[Work item] All entries are to be transcribed verbatim, but images are not carried over.
Data for this exercise Block Start
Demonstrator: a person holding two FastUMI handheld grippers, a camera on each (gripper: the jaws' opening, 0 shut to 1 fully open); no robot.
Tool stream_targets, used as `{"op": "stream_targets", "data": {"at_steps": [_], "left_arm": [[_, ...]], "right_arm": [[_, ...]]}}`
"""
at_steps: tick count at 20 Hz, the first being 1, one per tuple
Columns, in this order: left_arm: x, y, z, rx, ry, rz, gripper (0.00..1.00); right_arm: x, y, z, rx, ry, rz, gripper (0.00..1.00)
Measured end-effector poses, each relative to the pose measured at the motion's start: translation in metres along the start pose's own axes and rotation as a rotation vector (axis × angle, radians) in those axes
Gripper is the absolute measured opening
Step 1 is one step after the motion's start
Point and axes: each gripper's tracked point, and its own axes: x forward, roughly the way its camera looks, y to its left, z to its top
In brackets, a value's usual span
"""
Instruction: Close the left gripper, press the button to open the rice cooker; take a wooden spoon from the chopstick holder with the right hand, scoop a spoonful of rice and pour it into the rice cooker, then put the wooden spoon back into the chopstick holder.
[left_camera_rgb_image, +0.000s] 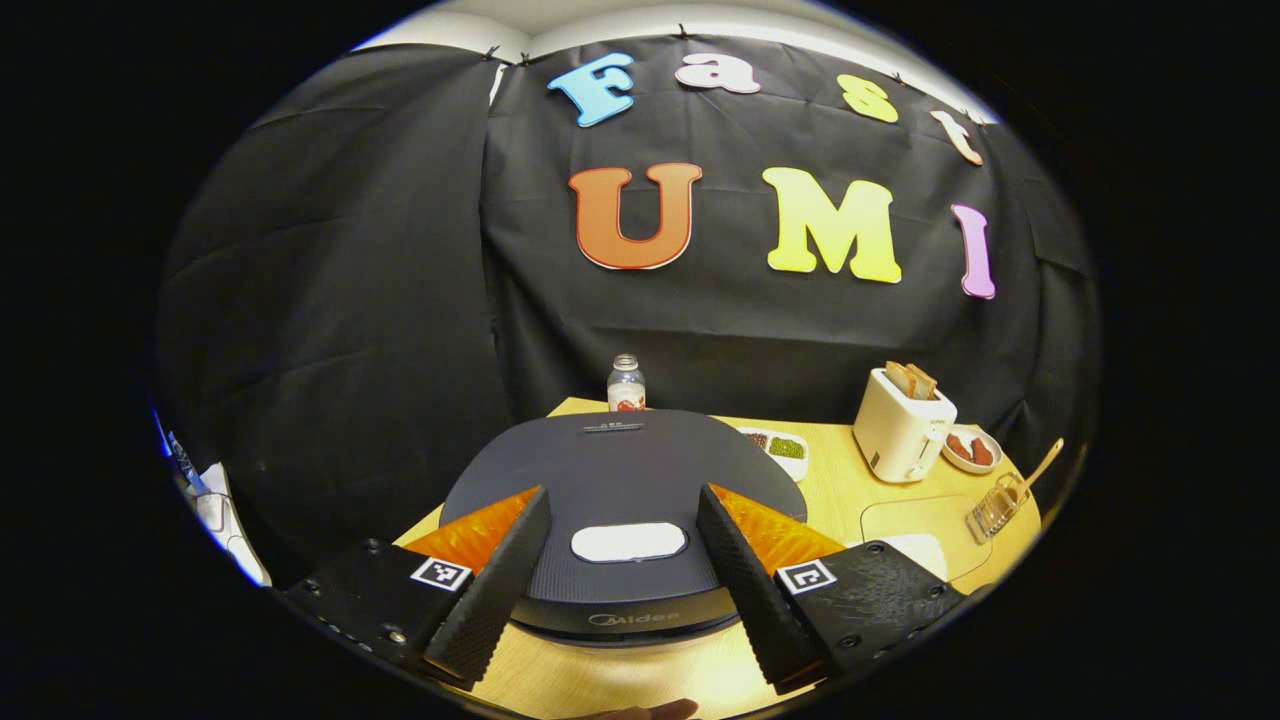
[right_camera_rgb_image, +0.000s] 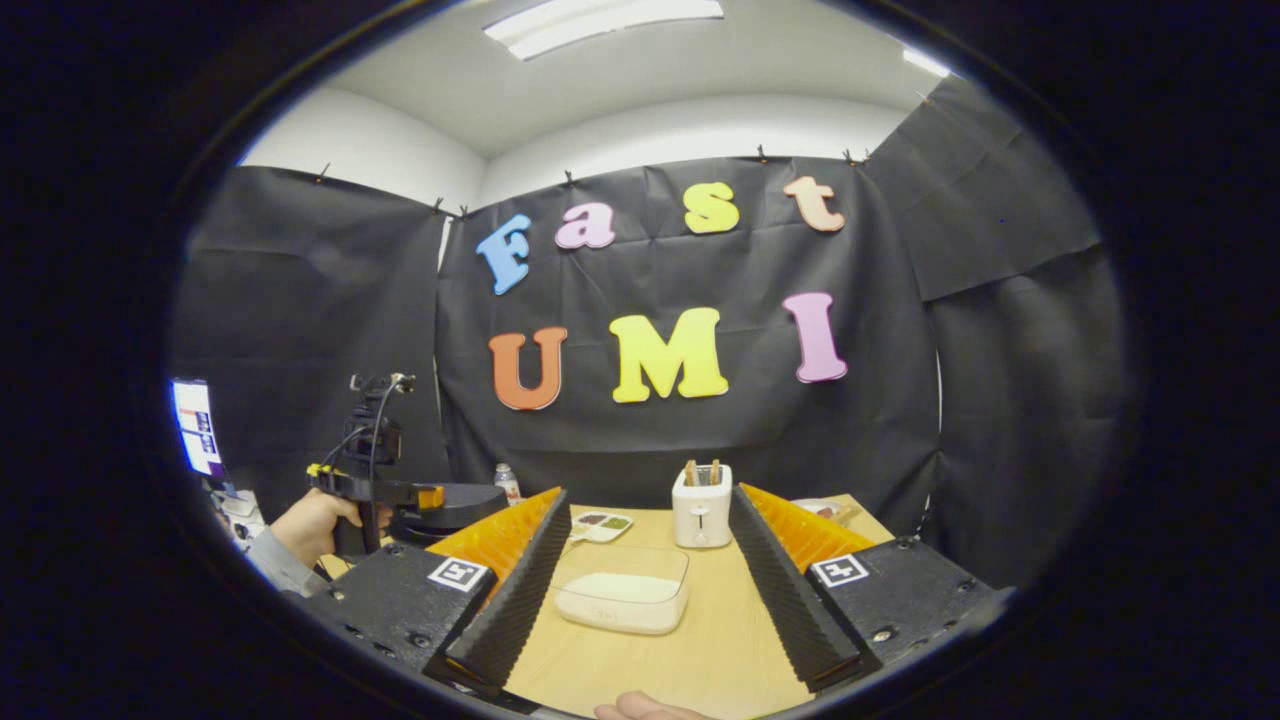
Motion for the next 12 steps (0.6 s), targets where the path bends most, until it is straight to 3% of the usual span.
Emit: {"op": "stream_targets", "data": {"at_steps": [3,5,7,11,12], "left_arm": [[-0.006,0.004,-0.014,-0.009,0.005,-0.018,0.95],[-0.007,0.003,-0.024,0.004,0.007,-0.029,0.95],[-0.013,0.004,-0.024,0.018,-0.041,-0.041,0.95],[-0.017,0.005,-0.026,0.009,-0.150,-0.016,0.95],[-0.017,0.006,-0.026,0.010,-0.184,-0.001,0.95]], "right_arm": [[0.002,0.010,0.009,-0.018,-0.001,-0.010,0.96],[0.003,0.025,0.016,-0.019,-0.004,0.002,1.00],[0.004,0.044,0.024,-0.016,-0.006,0.026,0.96],[0.007,0.087,0.034,-0.042,-0.013,0.097,0.96],[0.008,0.094,0.033,-0.050,-0.015,0.107,1.00]]}}
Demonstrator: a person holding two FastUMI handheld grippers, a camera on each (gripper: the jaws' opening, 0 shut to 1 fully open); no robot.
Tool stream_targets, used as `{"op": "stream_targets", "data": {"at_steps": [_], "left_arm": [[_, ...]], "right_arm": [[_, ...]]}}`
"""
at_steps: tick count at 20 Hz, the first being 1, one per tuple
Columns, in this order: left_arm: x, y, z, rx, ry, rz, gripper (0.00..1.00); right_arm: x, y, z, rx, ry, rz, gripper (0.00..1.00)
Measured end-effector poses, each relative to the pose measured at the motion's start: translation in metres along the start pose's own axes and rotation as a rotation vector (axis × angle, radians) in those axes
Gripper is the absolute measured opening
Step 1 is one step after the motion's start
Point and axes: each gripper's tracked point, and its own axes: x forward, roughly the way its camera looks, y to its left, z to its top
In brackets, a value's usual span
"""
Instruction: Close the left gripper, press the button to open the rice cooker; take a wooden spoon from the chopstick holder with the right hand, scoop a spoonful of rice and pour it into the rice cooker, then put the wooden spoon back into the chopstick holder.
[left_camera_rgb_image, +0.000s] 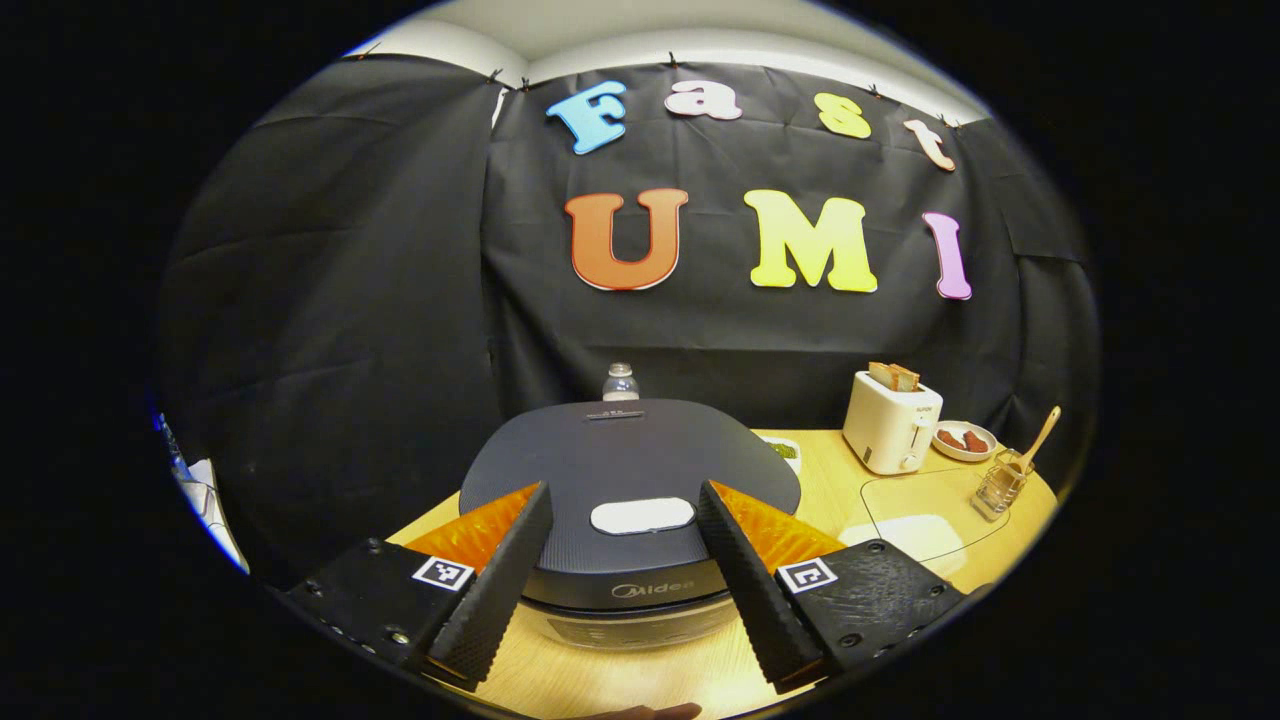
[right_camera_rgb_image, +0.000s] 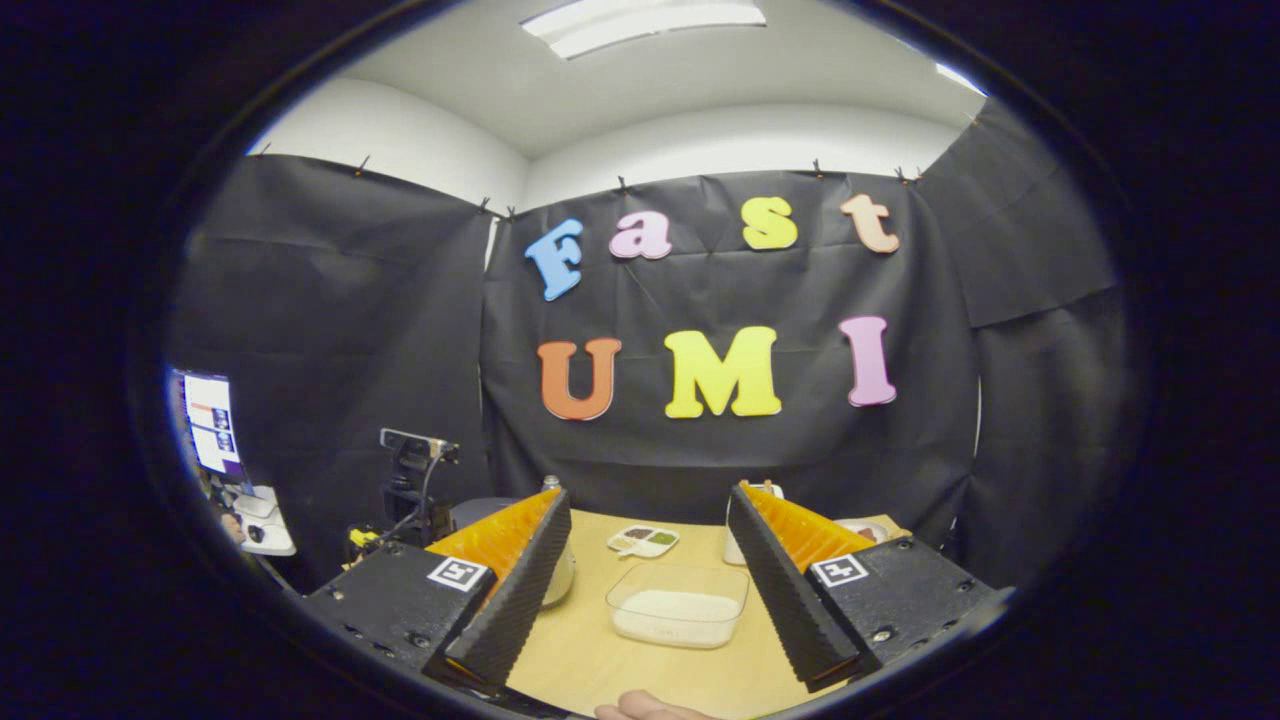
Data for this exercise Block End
[Response area]
Demonstrator: a person holding two FastUMI handheld grippers, a camera on each (gripper: the jaws' opening, 0 shut to 1 fully open); no robot.
Tool stream_targets, used as `{"op": "stream_targets", "data": {"at_steps": [_], "left_arm": [[_, ...]], "right_arm": [[_, ...]]}}`
"""
at_steps: tick count at 20 Hz, the first being 1, one per tuple
Columns, in this order: left_arm: x, y, z, rx, ry, rz, gripper (0.00..1.00); right_arm: x, y, z, rx, ry, rz, gripper (0.00..1.00)
Measured end-effector poses, each relative to the pose measured at the motion's start: translation in metres along the start pose's own axes and rotation as a rotation vector (axis × angle, radians) in those axes
Gripper is the absolute measured opening
Step 1 is one step after the motion's start
Point and axes: each gripper's tracked point, and its own axes: x forward, roughly the way its camera looks, y to its left, z to its top
In brackets, a value's usual span
"""
Instruction: Close the left gripper, press the button to open the rice cooker; take a wooden spoon from the chopstick holder with the right hand, scoop a spoonful of rice and pour it into the rice cooker, then put the wooden spoon back into the chopstick holder.
[left_camera_rgb_image, +0.000s] 
[right_camera_rgb_image, +0.000s] 
Motion for the next 12 steps (0.6 s), targets where the path bends most, until it is straight to 3% of the usual span.
Emit: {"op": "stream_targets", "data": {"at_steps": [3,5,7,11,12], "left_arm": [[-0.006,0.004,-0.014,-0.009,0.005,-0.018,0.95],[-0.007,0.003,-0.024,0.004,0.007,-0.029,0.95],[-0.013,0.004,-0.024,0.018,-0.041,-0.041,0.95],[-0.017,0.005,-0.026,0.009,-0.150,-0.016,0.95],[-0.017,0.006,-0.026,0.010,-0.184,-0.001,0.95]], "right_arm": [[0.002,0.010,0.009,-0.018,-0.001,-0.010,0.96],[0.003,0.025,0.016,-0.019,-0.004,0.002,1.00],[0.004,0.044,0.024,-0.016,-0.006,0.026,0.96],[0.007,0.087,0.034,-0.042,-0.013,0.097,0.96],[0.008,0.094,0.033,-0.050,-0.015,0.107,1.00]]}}
Demonstrator: a person holding two FastUMI handheld grippers, a camera on each (gripper: the jaws' opening, 0 shut to 1 fully open); no robot.
Tool stream_targets, used as `{"op": "stream_targets", "data": {"at_steps": [_], "left_arm": [[_, ...]], "right_arm": [[_, ...]]}}`
"""
at_steps: tick count at 20 Hz, the first being 1, one per tuple
Columns, in this order: left_arm: x, y, z, rx, ry, rz, gripper (0.00..1.00); right_arm: x, y, z, rx, ry, rz, gripper (0.00..1.00)
Measured end-effector poses, each relative to the pose measured at the motion's start: translation in metres along the start pose's own axes and rotation as a rotation vector (axis × angle, radians) in those axes
Gripper is the absolute measured opening
Step 1 is one step after the motion's start
Point and axes: each gripper's tracked point, and its own axes: x forward, roughly the way its camera looks, y to its left, z to its top
In brackets, a value's usual span
"""
Instruction: Close the left gripper, press the button to open the rice cooker; take a wooden spoon from the chopstick holder with the right hand, scoop a spoonful of rice and pour it into the rice cooker, then put the wooden spoon back into the chopstick holder.
[left_camera_rgb_image, +0.000s] 
[right_camera_rgb_image, +0.000s] 

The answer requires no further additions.